I understand there are more than 40,000 people who are going to run this Sunday, but the vast majority are doing the 10 km. I am Runner number 3872 and one of the last ones to register … does that mean there are nearly 4,000 people running the full marathon? The race starts at 2 am … which means no sleep between Saturday and Sunday. I guess I will get in around 8 am, but I have to say I am doing it for the experience and my one goal is to FINISH. It has nothing to do with the time. I might have to walk. I might have to crawl. I may even have to roll … but I just gotta finish.

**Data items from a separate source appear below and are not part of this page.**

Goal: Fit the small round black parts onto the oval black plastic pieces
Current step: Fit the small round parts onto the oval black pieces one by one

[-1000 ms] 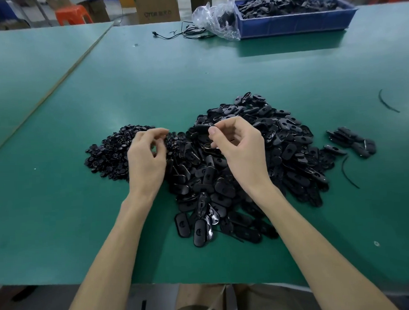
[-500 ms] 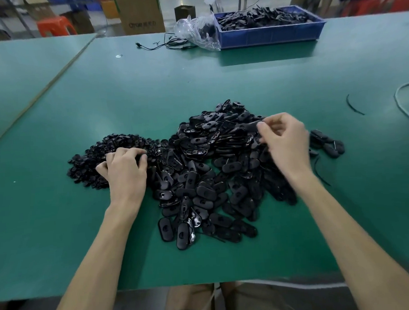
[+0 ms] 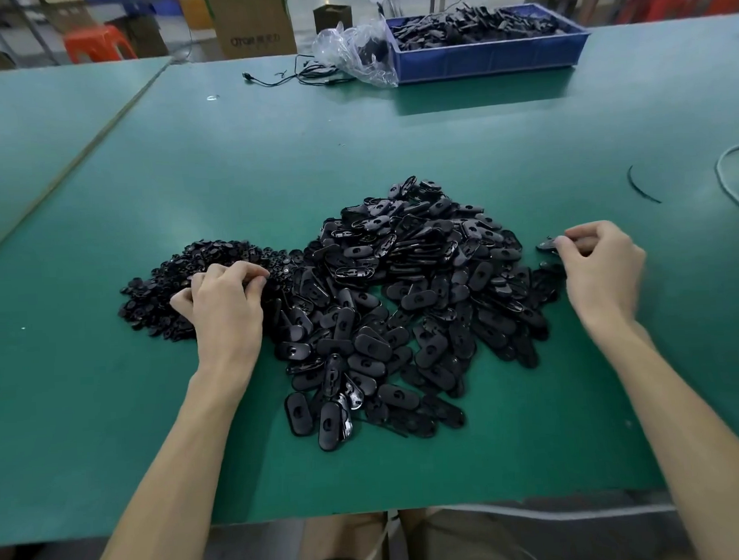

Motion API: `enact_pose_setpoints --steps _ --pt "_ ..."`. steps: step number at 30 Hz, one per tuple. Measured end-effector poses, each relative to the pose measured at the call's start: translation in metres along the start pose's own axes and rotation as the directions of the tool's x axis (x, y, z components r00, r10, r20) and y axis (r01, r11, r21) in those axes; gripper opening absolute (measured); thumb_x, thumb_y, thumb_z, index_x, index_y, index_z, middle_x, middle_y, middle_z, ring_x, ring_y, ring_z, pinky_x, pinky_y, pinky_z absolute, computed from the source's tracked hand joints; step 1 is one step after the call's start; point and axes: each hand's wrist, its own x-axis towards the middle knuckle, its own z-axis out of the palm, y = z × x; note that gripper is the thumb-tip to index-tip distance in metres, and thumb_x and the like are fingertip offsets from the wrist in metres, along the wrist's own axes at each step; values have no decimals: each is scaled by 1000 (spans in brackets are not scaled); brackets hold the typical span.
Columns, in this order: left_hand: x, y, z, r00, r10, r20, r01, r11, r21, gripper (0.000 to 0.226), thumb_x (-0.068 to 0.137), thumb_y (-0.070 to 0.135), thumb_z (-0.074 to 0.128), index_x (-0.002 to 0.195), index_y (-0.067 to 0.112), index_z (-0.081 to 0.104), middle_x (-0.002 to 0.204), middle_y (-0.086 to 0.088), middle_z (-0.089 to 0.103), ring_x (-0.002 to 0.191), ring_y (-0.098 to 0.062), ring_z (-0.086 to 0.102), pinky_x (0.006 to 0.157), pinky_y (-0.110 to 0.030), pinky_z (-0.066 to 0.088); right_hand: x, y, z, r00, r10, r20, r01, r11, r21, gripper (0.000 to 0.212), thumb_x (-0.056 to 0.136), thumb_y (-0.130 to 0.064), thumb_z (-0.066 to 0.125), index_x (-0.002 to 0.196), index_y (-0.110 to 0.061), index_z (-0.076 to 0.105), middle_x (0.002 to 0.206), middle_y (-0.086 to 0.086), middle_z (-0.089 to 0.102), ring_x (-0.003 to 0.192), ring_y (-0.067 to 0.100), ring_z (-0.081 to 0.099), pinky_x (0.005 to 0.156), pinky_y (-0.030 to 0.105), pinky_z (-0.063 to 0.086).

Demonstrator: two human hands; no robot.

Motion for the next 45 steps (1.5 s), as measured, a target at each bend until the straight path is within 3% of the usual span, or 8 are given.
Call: enact_pose_setpoints --steps 7,11,19,25,28,31,40,45 --pt "0 -2 2 999 4 -47 -6 1000 -23 15 104 22 60 107 24 74 102 -1 67 108 -24 51 89 -42 21 -5 -6 -2 997 -78 25 79 996 -35 14 101 -22 67 109 -11 69 96 7 69 103 29 64 93 43 52" --pt "0 -2 2 998 37 -58 -39 999 -34 14 104 22 59 106 24 73 104 3 68 106 -23 52 89 -42 21 -24 -33 8 945 -283 163 290 957 -25 11 99 -21 69 106 -13 71 98 1 60 102 23 57 92 30 42" --pt "-1 -1 -1 998 47 -46 -50 996 -79 13 105 22 59 107 24 72 108 7 67 104 -20 53 87 -36 18 -73 -91 45 785 -449 426 474 879 53 51 98 -44 70 140 -17 62 127 4 53 127 22 40 114 35 35" --pt "-1 3 -4 998 68 -17 -70 965 -253 15 106 15 57 114 14 71 108 2 63 96 -23 60 99 -35 38 -76 -100 65 797 -467 382 528 846 -67 37 101 -37 68 131 -17 66 125 5 52 123 26 43 109 36 36" --pt "-2 9 -6 995 98 9 -88 929 -360 16 106 11 55 115 10 69 108 0 60 88 -17 65 85 -23 53 -75 -104 67 782 -494 379 568 816 -106 30 101 -35 67 125 -17 68 119 4 53 118 25 45 105 36 39" --pt "-3 13 -6 992 124 20 -107 916 -388 15 106 11 57 113 11 69 107 2 59 86 -12 66 80 -11 49 -77 -106 67 751 -540 381 627 763 -154 29 103 -35 65 125 -15 67 118 4 54 116 26 47 104 37 41" --pt "-4 14 -5 989 142 53 -111 917 -383 15 105 9 57 113 11 69 110 2 58 90 -16 64 80 -15 51 -74 -109 70 752 -470 462 600 779 -183 38 103 -41 62 130 -15 69 120 5 49 117 27 43 102 37 41" --pt "-5 14 -4 986 164 29 -139 905 -401 17 103 4 60 114 11 70 113 0 60 93 7 59 81 -3 43 -81 -102 71 779 -487 395 561 823 -92 27 103 -32 64 122 -17 73 113 1 49 113 22 42 102 35 39"
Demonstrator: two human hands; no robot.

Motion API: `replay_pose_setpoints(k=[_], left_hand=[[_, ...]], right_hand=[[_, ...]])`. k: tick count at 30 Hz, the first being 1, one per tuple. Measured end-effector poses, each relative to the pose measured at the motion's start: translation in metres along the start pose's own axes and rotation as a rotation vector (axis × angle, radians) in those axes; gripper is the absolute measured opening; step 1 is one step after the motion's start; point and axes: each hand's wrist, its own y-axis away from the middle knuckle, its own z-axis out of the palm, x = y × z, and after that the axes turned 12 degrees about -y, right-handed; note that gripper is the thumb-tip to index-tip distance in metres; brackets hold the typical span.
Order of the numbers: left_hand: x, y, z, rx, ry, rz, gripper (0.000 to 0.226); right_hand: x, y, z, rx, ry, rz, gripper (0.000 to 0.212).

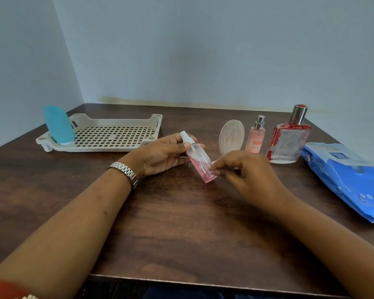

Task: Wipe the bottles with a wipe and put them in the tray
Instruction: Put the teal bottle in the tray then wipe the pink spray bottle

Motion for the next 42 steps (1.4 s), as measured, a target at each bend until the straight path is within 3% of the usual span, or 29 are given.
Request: replay_pose_setpoints(k=[5,11,15,22,27,32,34,39,42], left_hand=[[0.0,0.0,0.001,0.001,-0.004,0.0,0.023],[0.001,0.001,0.004,0.038,-0.025,-0.002,0.019],[0.001,0.0,0.004,0.065,-0.032,-0.008,0.022],[0.003,0.0,0.009,0.126,-0.137,-0.014,0.016],[0.001,-0.002,0.015,0.194,-0.293,0.025,0.013],[0.002,-0.001,0.017,0.227,-0.381,0.04,0.026],[0.002,-0.002,0.017,0.234,-0.417,0.032,0.023],[0.002,-0.003,0.017,0.237,-0.445,0.054,0.014],[0.003,-0.002,0.017,0.232,-0.441,0.057,0.015]], right_hand=[[-0.001,-0.012,0.005,0.085,-0.053,0.053,0.022],[-0.009,0.0,0.005,0.017,-0.061,0.024,0.024],[-0.006,-0.01,0.003,0.102,-0.09,0.093,0.028],[-0.01,0.001,0.0,-0.005,0.011,0.016,0.015],[-0.005,-0.008,0.004,0.111,0.052,-0.066,0.017],[-0.014,0.002,0.008,-0.126,0.34,-0.256,0.028],[-0.011,0.006,0.003,-0.134,0.397,-0.272,0.031],[-0.01,-0.006,0.003,-0.027,0.262,-0.199,0.024],[-0.013,-0.003,0.007,-0.087,0.341,-0.242,0.031]])
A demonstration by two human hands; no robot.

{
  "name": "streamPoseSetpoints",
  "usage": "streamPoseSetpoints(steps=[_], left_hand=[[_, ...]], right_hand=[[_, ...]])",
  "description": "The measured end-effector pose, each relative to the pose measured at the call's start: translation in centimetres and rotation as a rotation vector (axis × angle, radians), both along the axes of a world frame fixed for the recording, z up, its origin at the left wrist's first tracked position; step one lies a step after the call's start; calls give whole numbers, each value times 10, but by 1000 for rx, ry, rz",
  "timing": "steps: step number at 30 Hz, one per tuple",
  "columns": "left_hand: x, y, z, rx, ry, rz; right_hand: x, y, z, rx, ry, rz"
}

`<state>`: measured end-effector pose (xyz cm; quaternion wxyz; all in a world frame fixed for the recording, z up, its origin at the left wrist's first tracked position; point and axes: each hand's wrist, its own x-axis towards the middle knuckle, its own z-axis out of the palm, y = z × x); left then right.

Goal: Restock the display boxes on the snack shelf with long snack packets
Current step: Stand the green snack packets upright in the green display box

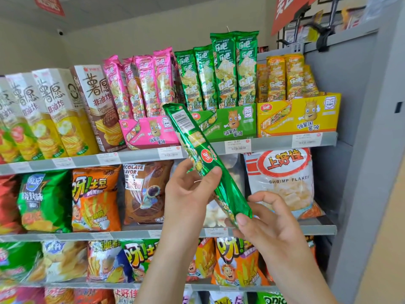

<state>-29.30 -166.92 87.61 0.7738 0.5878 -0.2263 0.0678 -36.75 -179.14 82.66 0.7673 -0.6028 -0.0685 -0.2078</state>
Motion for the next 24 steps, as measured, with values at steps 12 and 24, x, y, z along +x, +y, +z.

I have learnt so many things during this training. I have learnt how wonderful the human body is — normally we concentrate on our faults and stuff, but when you do long runs you gain a new respect for your body. I have learnt how to think positively, and to believe in myself, not to believe in negative thoughts.
Oh, and did I tell you? I have become a running bore, too. I used to only talk about learning English, but now all I can talk about are my feet, knees, hips and carbo-loading. Never mind. It’ll be all over by Sunday. The marathon, I mean. I hope to still be here Monday!